- Assignment -
Copy every line from the records below that holds the word "them".

- The data -
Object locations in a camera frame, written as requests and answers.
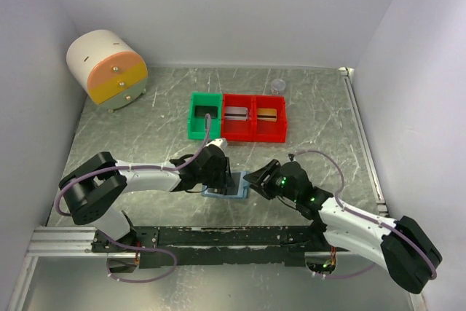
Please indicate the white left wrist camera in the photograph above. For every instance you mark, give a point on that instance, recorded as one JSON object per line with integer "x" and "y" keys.
{"x": 218, "y": 142}

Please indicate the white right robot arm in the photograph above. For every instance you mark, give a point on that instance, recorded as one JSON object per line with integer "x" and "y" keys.
{"x": 398, "y": 245}

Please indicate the silver credit card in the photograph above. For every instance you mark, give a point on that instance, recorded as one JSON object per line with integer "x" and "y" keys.
{"x": 236, "y": 113}

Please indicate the gold credit card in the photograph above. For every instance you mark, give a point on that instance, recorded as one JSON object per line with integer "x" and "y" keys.
{"x": 266, "y": 114}

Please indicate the round pastel drawer cabinet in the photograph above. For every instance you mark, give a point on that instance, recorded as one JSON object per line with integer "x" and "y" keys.
{"x": 109, "y": 70}

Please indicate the black credit card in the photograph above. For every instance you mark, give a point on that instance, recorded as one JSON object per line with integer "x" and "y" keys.
{"x": 200, "y": 111}

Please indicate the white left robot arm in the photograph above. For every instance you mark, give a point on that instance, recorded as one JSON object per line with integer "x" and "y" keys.
{"x": 91, "y": 190}

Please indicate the aluminium frame rail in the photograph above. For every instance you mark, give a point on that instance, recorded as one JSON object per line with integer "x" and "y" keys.
{"x": 347, "y": 74}

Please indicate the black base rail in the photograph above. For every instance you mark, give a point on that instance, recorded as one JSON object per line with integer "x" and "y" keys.
{"x": 292, "y": 246}

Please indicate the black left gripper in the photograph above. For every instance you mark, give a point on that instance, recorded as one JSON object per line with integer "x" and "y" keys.
{"x": 225, "y": 169}

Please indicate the red plastic bin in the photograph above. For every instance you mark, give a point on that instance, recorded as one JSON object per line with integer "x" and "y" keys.
{"x": 271, "y": 132}
{"x": 237, "y": 130}

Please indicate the small clear plastic cup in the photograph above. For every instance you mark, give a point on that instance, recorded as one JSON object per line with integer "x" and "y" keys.
{"x": 277, "y": 86}

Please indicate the blue card holder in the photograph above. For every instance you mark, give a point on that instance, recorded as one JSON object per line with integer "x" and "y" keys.
{"x": 239, "y": 191}

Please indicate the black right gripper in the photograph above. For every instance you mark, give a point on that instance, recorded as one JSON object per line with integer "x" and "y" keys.
{"x": 260, "y": 176}

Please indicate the green plastic bin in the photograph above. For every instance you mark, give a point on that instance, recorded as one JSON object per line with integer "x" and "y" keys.
{"x": 201, "y": 104}

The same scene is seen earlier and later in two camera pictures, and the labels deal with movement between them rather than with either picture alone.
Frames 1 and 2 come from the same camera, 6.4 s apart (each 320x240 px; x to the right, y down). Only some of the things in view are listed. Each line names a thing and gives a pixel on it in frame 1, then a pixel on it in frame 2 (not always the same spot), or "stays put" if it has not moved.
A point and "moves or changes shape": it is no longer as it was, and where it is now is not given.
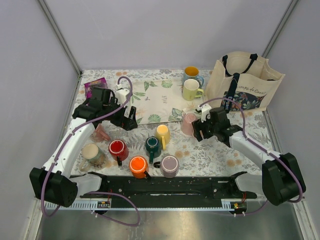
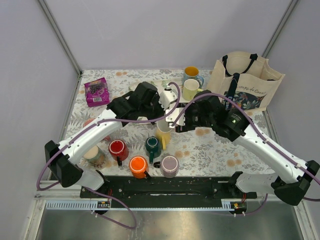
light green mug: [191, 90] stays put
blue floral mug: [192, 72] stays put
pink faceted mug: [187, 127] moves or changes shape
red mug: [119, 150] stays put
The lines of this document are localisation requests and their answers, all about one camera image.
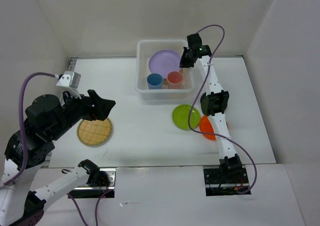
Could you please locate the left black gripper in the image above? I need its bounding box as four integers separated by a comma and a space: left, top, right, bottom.
50, 86, 117, 139

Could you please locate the pink plastic cup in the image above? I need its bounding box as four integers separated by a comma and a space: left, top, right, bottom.
166, 71, 184, 90

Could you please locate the purple plastic plate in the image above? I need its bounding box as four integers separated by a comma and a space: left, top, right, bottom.
148, 49, 181, 79

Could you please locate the blue plastic cup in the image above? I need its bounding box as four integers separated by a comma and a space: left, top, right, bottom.
146, 73, 163, 90

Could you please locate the green plastic plate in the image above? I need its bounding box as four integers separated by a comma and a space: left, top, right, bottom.
171, 104, 201, 131

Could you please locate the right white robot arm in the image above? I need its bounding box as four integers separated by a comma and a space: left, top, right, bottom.
180, 33, 243, 183

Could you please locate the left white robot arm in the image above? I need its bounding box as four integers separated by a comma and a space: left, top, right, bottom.
0, 89, 116, 226

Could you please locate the clear plastic bin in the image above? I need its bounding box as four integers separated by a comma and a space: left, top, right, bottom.
135, 39, 195, 101

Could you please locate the round bamboo tray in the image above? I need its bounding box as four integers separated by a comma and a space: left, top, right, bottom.
76, 118, 113, 147

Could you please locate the orange plastic plate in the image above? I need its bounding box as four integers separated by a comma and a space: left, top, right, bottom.
198, 115, 217, 141

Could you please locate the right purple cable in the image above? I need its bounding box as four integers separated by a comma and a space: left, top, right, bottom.
187, 24, 258, 195

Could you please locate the purple cable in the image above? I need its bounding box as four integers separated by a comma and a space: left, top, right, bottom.
187, 24, 258, 195
0, 72, 115, 226

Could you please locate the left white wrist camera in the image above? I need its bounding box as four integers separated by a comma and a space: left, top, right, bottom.
56, 71, 81, 98

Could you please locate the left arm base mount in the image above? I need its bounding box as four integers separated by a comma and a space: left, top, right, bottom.
69, 168, 116, 199

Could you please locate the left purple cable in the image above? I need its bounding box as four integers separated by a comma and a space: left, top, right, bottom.
0, 72, 115, 226

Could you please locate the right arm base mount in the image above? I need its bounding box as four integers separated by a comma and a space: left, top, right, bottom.
203, 155, 251, 197

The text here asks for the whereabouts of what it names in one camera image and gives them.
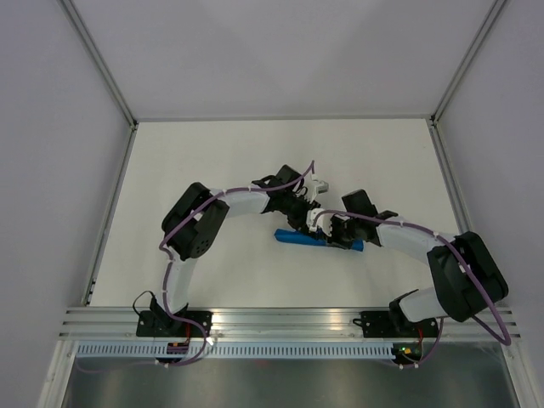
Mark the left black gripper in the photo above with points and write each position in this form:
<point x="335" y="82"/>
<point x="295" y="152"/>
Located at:
<point x="299" y="223"/>

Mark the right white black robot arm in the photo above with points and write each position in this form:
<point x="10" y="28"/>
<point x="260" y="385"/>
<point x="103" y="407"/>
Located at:
<point x="465" y="277"/>

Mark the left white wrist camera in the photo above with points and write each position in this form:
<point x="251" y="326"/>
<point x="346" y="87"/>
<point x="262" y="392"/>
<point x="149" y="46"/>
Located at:
<point x="316" y="187"/>

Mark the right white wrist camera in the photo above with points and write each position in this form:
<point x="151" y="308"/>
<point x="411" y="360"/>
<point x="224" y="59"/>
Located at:
<point x="319" y="220"/>

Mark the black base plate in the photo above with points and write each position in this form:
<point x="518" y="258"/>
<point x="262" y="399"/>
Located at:
<point x="150" y="326"/>
<point x="380" y="324"/>

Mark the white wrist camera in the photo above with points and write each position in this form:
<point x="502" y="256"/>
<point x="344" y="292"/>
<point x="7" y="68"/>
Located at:
<point x="319" y="220"/>
<point x="316" y="187"/>

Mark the white slotted cable duct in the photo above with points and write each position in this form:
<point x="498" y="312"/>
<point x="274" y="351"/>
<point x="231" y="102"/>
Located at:
<point x="241" y="350"/>

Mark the left aluminium frame post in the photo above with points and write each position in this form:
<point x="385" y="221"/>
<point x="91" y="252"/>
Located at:
<point x="85" y="36"/>

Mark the aluminium frame post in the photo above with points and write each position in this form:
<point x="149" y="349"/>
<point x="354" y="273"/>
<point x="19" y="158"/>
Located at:
<point x="85" y="36"/>
<point x="485" y="28"/>

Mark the blue cloth napkin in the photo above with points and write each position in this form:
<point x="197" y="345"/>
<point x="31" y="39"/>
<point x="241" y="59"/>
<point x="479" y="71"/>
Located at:
<point x="320" y="240"/>

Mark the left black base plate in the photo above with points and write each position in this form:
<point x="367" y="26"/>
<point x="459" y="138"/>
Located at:
<point x="150" y="326"/>

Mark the right aluminium frame post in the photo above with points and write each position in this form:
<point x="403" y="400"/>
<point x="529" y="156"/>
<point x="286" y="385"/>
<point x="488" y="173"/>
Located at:
<point x="485" y="28"/>

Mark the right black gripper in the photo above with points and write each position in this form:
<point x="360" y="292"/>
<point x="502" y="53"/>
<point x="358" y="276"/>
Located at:
<point x="334" y="240"/>

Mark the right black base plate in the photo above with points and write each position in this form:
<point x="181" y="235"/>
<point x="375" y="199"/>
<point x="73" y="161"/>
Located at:
<point x="380" y="324"/>

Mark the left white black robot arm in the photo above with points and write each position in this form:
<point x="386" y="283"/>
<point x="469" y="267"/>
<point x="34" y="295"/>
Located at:
<point x="193" y="223"/>

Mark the aluminium mounting rail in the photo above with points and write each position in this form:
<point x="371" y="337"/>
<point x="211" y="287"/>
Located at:
<point x="229" y="324"/>

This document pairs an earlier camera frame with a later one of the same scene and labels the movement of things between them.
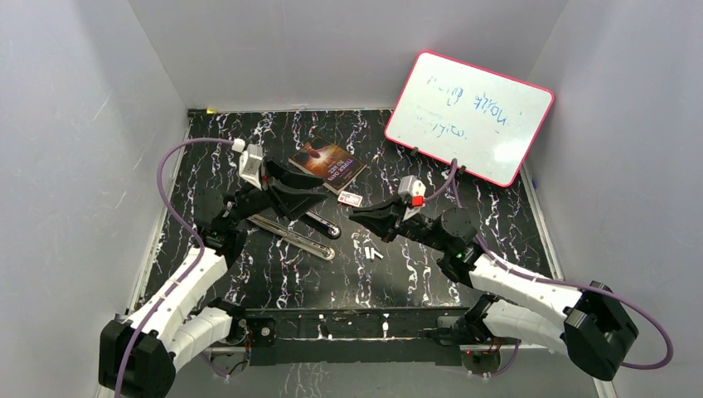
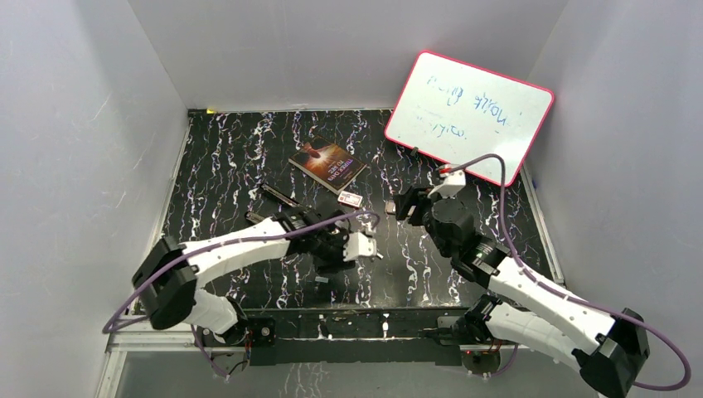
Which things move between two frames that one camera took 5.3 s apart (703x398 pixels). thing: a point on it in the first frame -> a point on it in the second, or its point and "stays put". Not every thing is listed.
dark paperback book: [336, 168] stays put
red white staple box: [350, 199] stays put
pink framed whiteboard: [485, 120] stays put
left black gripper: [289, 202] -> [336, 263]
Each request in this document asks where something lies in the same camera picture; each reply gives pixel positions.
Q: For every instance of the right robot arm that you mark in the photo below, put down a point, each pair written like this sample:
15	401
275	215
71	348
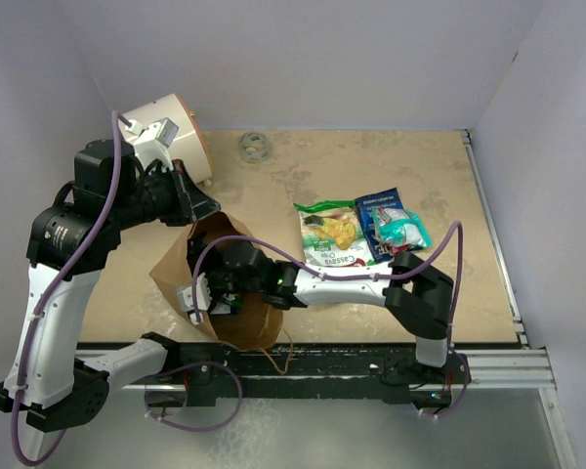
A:
419	296

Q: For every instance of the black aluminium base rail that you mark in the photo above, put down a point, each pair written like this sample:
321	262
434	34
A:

- Finished exercise -
The same scene is seen earlier and later in two camera pictures, and the labels deal with movement between them rather than with either picture alone.
The text here asks for the whereabouts of what it names in one camera image and gives them.
This document pairs an earlier camera frame with a later one of the same scene and labels the movement of things between them.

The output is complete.